Sub-Zero Temperatures
For the sake of those of you NOT in Kansas right now, I should probably point out that it has been uncharacteristically cold around here for the last few days – cold enough, in fact, that we had two ‘snow days’ this week even though we only got an inch or two of snow. Truthfully, it hasn’t been nearly as bad as everyone predicted. I think the coldest actual temperature I have seen is about -6 or -7 F with wind-chill in the mid negative teens. I know the wind-chill is probably much worse outside of town, but it is still more than slightly humorous that we got out of school for two days! Mind you I am NOT complaining, simply musing at the unlikelihood of the situation. It is also interesting to think about the concept of a ‘snow day’ when I think about my approaching move to the tropics! I wonder if they ever have ‘rain days’ or ‘heat days.’

Houseguests
Ever since I have moved into this house (about 7 ½ years ago), I have been blessed with opportunities to open up my home to various guests: a young man from my brother’s church who was traveling cross country, a former student from Wisconsin visiting her fiancé stationed at Fort Riley, a couple families from my church with gaps between housing situations, college students stopping in our town on choir tour, and the occasional out-of-town co-worker needing to spend the night in town. It has been GREAT! I was just commenting to someone in recent weeks that this state of transition in which I find myself has really put a lid on those opportunities, and I miss them. I haven’t felt the freedom to really offer my home in the same ways I used to because of it being on the market and not knowing exactly when I might need to move out. Well, because the weather was predicted to get really bad Wednesday night, a coworker of mine who lives out in the country about 30 miles from school spent the night at my place to ensure she would be able to get to school Thursday if they weather got as bad as they predicted. Ironically school was canceled, but it was an absolute blessing to spend the last day and a half with her!

10%
As many of you either know or can probably guess, support raising (‘partnership development’ as it is now called) has been a source of both frustration and anxiety on my part. I know this is normal, and have been often reassured that it is through this process that many a pre-field missionary has learned to truly accept the sovereign hand of God, learning true dependence. I am no different. I know God can and will provide what is necessary, but often wonder if I am contributing all that He expects of me. Is there a part of me that He is asking for that I have not fully submitted to this process (and therefore to Him)?
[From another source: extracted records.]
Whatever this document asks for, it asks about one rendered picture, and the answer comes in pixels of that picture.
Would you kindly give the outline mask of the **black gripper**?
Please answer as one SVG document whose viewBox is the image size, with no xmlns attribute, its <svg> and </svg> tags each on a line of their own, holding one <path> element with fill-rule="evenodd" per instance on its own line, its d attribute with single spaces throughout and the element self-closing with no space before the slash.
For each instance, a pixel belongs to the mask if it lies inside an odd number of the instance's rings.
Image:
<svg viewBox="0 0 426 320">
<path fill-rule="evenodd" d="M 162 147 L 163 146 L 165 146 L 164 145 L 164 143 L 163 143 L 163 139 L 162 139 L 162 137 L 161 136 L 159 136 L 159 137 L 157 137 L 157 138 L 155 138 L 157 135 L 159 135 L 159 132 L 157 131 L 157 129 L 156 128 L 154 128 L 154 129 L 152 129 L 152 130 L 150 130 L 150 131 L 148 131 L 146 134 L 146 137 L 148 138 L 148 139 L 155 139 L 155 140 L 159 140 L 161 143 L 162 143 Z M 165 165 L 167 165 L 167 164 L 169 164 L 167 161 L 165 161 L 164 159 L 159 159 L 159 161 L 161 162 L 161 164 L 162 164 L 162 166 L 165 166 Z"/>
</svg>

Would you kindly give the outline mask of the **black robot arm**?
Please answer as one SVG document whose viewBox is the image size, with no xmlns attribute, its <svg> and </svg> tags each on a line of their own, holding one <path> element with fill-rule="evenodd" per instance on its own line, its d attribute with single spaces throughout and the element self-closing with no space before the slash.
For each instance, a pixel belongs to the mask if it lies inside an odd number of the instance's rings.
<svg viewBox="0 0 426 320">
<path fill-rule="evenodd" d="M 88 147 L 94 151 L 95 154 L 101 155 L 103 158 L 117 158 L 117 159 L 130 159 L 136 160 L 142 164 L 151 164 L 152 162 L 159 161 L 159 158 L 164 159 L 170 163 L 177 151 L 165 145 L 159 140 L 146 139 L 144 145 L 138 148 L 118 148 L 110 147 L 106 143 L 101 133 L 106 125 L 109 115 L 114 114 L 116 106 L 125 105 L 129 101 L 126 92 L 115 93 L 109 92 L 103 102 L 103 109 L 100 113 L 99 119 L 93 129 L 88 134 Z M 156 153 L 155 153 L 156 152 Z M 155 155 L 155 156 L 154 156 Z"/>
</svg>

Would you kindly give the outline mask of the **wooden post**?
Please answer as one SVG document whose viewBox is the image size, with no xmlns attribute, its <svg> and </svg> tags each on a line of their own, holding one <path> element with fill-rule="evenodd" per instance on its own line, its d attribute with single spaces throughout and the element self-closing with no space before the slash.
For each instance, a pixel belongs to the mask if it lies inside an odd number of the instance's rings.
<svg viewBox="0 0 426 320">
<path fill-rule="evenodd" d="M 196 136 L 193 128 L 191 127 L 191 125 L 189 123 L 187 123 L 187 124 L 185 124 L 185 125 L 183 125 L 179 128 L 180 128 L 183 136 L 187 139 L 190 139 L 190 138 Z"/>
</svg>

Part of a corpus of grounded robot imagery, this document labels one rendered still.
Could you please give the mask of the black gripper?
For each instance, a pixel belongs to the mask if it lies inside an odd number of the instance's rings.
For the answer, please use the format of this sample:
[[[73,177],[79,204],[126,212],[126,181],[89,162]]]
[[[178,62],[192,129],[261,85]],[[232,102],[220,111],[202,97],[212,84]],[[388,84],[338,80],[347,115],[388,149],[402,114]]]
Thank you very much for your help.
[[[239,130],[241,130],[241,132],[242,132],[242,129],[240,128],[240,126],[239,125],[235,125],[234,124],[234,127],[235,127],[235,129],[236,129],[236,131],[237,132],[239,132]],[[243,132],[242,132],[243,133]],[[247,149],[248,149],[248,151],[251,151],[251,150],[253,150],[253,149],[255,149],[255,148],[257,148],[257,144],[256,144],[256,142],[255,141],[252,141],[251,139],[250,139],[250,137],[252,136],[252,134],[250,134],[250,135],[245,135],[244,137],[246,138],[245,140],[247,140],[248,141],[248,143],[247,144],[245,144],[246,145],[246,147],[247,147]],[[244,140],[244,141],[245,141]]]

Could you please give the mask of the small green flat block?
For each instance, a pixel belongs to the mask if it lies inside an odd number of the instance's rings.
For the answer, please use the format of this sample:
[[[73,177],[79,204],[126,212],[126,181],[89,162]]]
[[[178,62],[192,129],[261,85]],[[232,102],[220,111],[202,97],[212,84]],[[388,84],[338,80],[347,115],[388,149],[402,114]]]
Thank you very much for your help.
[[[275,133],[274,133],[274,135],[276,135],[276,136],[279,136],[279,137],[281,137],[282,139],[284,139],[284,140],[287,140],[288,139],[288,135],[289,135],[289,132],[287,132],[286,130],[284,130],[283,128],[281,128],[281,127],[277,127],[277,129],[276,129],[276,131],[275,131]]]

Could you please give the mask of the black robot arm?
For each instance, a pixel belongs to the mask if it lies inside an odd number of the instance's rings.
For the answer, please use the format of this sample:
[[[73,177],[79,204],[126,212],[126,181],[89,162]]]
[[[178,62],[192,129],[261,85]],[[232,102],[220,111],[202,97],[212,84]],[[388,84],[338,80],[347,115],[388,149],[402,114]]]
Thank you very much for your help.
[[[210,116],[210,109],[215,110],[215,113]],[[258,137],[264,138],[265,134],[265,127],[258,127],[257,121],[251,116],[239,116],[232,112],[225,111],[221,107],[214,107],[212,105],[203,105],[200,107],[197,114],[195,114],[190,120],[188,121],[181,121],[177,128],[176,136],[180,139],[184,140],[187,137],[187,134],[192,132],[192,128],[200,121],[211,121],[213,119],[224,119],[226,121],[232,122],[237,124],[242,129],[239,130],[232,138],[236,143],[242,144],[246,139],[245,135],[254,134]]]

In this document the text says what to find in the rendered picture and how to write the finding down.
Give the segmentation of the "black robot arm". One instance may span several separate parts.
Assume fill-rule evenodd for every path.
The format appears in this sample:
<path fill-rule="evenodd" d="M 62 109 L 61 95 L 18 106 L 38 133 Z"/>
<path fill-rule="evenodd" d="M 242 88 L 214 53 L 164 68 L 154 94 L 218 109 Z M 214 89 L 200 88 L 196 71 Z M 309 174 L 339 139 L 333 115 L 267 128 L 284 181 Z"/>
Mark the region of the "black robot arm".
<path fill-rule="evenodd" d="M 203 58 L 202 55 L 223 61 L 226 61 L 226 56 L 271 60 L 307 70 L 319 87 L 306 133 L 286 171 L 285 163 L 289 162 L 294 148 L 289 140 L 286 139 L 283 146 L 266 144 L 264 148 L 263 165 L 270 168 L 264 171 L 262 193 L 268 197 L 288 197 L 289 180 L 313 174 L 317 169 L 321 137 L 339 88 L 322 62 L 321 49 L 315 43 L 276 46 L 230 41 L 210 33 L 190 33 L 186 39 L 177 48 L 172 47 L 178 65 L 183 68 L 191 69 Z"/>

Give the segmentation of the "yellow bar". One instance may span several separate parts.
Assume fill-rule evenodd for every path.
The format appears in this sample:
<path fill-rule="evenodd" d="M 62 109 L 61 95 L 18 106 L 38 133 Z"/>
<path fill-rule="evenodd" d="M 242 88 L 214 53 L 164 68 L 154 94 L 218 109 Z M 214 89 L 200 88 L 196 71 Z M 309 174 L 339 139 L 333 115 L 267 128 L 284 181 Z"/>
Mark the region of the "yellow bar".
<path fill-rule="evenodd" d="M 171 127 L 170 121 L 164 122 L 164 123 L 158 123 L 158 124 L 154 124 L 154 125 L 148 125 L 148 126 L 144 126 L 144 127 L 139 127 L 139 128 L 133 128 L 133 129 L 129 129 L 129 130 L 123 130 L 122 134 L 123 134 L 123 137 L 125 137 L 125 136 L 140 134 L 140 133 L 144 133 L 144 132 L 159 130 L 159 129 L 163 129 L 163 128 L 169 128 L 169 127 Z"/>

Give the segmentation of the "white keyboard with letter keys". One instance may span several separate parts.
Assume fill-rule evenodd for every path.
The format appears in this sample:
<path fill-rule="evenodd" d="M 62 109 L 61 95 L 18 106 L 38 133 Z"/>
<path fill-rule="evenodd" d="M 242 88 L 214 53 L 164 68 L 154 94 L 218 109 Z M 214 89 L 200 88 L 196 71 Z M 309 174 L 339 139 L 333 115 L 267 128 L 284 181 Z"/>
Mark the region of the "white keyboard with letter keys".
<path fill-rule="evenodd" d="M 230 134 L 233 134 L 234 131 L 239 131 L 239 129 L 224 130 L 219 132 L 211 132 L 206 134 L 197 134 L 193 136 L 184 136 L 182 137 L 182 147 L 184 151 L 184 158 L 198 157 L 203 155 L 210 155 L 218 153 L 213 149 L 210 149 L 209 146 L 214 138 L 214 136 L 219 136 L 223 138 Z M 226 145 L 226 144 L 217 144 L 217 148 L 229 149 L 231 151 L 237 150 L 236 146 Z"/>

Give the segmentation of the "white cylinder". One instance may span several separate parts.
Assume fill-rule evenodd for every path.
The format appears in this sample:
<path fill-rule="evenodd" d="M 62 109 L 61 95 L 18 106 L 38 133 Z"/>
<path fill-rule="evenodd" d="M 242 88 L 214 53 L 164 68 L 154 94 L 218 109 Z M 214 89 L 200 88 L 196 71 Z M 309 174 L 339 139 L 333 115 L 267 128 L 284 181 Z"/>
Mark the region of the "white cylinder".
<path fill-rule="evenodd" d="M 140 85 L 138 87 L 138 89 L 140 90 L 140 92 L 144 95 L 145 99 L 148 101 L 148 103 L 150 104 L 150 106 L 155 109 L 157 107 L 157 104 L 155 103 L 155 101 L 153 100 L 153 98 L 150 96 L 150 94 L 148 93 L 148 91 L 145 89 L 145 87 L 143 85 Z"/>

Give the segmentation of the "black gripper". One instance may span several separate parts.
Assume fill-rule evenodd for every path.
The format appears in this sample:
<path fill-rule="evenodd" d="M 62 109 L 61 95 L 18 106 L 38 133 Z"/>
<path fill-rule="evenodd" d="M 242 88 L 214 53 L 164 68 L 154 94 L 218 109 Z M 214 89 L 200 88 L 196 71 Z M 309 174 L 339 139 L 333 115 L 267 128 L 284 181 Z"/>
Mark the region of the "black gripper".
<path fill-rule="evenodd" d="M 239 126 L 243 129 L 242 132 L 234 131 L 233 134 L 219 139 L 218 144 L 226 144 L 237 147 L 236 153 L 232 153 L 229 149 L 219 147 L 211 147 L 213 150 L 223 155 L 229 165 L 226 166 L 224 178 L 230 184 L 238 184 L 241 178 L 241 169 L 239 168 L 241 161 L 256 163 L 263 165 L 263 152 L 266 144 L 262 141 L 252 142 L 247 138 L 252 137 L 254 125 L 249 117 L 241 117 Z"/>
Last night I got an email update on the progress of my financial support. As I opened the email and waited for the attachment to load, I prayed specifically that it would have at least passed that 10% mark. Current pledges have brought me up to 10.9%!!!! Yes, it is still scary to think that there is nearly 90% to go, but once again God has reminded me that He is Faithful, that He is Sovereign, and that those two things mean that I do NOT need to worry about it. Please continue to pray that I listen intently to His leading regarding all that I am called to do in preparation.

A Tiny Baby
Perhaps most amazing is life itself. I spent most of this past weekend at the hospital with a very good friend of mine who was having a baby. Her husband is deployed, so I was her ‘support person’ through the delivery. Wow! I’m not sure there is anything that can fully prepare someone for that (for me, but even more so for the new mom!). Seriously, consider everything that happens in the nine months leading up to the delivery, the tremendous stress endured by both mommy and baby during delivery, and the rapidity with which both recover! At 12:36 am, as they placed that 6lb, 6oz wailing little boy on her chest, all fatigue and pain seemed to momentarily disappear. Even with the doctors and nurses rushing around, the world stood still. We truly are fearfully and wonderfully made!